If it's bold, radical plans you’re favouring to build a better, fairer, decent, vibrant and prosperous Britain, then heed this week’s TUC annual Congress.

Trade union brothers and sisters in Liverpool will promote decisive solutions that many would dearly love Labour to embrace. The surge in strikes is working Britain fighting back against squeezed living standards when another world is possible. It doesn’t have to be decline, doom and despair – the choices exist to revive Britain.

Take the wealth tax, which TUC chief Paul Nowak says could deliver £10.4billion for public services by requiring 140,000 loaded individuals, the richest 0.3% worth in excess of £3million each – excluding pensions – to contribute a modest levy. Keir Starmer and Shadow Chancellor Rachel Reeves are having none of it, alas, despite polling finding over six in 10 back the move, including just over half of 2019 Tory voters.

How about equalising Capital Gains Tax with Income Tax so landlords, speculators and bankers no longer pay lower rates than plumbers, electricians and white van drivers.

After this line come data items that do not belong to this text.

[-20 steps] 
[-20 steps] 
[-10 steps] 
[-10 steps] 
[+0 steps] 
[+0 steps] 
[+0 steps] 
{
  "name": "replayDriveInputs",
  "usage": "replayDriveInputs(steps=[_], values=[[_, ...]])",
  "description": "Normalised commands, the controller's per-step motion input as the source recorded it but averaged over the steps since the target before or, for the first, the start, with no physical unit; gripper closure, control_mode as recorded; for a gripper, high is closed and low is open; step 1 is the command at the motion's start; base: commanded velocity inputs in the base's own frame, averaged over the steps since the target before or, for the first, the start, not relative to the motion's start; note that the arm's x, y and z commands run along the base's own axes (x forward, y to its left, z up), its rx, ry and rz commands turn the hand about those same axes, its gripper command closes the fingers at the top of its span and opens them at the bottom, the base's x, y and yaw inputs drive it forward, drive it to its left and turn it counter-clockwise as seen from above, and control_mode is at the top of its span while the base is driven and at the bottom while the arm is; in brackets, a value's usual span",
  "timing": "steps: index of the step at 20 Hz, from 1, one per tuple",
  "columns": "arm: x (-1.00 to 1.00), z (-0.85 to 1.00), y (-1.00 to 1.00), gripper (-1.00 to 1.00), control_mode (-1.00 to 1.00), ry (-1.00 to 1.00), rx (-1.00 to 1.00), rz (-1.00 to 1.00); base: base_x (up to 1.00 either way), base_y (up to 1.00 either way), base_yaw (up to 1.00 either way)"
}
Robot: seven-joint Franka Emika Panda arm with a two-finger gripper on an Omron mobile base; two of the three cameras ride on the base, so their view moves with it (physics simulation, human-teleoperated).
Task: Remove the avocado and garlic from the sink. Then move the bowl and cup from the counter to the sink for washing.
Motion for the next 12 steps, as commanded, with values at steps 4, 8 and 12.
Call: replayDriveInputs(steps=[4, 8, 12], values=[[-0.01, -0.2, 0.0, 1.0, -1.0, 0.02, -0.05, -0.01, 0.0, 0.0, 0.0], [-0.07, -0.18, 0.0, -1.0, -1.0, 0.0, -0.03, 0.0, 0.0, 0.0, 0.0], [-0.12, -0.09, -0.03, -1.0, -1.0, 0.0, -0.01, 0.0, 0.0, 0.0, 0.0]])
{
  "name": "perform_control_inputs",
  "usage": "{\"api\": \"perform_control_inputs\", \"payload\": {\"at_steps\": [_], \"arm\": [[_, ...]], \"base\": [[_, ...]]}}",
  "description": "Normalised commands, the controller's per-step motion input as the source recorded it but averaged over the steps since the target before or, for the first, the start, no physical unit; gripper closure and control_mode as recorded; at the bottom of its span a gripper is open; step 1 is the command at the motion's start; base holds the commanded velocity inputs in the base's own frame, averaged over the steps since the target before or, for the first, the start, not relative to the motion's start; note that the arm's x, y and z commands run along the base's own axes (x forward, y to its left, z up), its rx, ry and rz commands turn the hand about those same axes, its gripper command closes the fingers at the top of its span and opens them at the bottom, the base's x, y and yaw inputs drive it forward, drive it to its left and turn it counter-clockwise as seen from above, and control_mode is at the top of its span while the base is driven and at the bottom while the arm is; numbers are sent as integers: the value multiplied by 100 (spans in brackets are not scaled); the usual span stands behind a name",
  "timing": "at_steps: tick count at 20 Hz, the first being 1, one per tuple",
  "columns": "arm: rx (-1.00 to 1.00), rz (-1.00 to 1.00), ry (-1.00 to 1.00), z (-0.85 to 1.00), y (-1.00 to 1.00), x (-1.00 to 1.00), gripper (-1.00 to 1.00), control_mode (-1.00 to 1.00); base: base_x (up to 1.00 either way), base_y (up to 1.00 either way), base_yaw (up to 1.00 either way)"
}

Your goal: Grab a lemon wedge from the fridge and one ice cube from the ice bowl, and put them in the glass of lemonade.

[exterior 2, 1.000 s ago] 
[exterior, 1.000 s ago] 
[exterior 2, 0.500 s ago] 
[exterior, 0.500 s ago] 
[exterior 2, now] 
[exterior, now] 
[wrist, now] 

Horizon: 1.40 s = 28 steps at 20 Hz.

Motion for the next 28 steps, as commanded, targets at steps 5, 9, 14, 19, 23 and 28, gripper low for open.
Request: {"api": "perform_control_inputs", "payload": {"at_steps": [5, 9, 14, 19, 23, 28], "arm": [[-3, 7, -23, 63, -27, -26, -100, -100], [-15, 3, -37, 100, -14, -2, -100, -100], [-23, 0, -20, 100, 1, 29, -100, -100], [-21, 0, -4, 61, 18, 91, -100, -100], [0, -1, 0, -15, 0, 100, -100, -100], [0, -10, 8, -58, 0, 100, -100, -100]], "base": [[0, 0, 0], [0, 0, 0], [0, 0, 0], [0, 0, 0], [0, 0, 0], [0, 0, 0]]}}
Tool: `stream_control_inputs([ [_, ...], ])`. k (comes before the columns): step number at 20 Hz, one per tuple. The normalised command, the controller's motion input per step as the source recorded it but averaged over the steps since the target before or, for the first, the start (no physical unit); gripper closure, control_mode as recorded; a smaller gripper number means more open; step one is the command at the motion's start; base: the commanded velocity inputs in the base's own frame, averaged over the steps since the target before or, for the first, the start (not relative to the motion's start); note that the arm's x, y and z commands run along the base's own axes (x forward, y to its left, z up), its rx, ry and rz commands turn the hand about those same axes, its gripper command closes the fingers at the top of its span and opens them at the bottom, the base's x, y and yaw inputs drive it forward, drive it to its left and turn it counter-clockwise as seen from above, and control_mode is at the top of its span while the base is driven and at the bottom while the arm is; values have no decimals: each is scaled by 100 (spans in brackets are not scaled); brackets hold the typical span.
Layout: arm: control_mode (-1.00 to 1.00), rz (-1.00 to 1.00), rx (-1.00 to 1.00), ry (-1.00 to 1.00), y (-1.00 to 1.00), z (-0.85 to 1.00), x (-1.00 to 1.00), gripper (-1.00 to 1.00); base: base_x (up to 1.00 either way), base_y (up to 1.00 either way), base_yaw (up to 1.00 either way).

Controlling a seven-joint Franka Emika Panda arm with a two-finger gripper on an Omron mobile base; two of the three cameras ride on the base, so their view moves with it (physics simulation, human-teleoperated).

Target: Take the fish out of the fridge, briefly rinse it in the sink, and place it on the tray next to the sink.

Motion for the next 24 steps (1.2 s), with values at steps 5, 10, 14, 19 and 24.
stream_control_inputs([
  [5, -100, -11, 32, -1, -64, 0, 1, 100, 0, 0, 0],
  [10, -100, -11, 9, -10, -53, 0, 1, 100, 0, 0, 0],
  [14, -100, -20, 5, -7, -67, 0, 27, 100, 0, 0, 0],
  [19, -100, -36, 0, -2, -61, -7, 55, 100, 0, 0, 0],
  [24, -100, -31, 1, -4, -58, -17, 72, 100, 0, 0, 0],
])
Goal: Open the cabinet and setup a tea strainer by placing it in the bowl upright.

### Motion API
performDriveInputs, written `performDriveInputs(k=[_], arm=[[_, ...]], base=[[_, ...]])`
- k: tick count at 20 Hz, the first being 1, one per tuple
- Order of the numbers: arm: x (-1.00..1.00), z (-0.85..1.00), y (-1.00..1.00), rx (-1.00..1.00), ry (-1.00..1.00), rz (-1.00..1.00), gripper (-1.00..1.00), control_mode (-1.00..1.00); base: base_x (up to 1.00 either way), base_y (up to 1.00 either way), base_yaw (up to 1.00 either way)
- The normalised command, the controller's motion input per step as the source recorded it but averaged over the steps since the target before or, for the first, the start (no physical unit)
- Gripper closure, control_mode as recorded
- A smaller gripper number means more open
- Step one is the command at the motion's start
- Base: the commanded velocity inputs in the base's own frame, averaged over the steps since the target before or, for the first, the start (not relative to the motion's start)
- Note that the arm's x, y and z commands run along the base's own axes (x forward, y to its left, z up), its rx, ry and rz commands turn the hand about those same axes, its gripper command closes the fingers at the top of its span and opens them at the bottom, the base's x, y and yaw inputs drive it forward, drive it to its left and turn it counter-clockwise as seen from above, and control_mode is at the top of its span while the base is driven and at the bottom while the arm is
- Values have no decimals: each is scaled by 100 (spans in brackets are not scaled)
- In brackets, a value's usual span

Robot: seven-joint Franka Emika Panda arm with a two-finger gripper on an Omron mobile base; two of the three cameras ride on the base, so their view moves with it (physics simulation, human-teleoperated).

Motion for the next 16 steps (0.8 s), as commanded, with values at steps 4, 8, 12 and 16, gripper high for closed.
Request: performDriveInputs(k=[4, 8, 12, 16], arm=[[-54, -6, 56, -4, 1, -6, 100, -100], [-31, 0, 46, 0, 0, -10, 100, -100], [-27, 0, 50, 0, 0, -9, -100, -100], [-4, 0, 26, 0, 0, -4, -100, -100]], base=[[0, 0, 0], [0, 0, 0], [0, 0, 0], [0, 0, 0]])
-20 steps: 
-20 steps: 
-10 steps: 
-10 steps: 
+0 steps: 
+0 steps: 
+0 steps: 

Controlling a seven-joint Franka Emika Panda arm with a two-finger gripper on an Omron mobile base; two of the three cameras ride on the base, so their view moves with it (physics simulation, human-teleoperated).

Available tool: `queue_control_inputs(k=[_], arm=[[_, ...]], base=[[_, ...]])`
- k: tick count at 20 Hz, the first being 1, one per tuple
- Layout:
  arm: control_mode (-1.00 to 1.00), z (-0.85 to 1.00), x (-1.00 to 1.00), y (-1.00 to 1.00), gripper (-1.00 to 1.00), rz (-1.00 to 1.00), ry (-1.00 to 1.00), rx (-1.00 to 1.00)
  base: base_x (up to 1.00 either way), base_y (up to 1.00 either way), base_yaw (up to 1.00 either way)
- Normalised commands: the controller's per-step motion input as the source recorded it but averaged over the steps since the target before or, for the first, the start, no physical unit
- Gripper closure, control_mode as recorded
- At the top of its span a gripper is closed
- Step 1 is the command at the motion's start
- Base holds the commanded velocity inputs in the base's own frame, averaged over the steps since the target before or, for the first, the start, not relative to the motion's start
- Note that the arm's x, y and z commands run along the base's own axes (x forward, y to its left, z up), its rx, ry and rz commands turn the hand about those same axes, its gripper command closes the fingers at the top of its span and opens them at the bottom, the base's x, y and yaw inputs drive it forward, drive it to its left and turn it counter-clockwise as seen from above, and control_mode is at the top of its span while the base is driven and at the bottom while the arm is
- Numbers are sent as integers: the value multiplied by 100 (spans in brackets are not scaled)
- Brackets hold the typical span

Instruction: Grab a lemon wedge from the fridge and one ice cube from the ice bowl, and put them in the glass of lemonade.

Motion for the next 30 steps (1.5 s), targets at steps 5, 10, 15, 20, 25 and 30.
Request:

That would raise upwards of £12billion and is favoured by three in four, including more than two-thirds of 2019 Tories. Good luck to Tories who worship the gilded elite, kneeling before them with glittery gifts, as only 4% think wealthy people should pay less tax.

Starmer’s backtracked on his capital gains vow and Reeves ditched wealth taxes, so no wonder both will be accused of not being straight over where money will come from to transform lives and public services.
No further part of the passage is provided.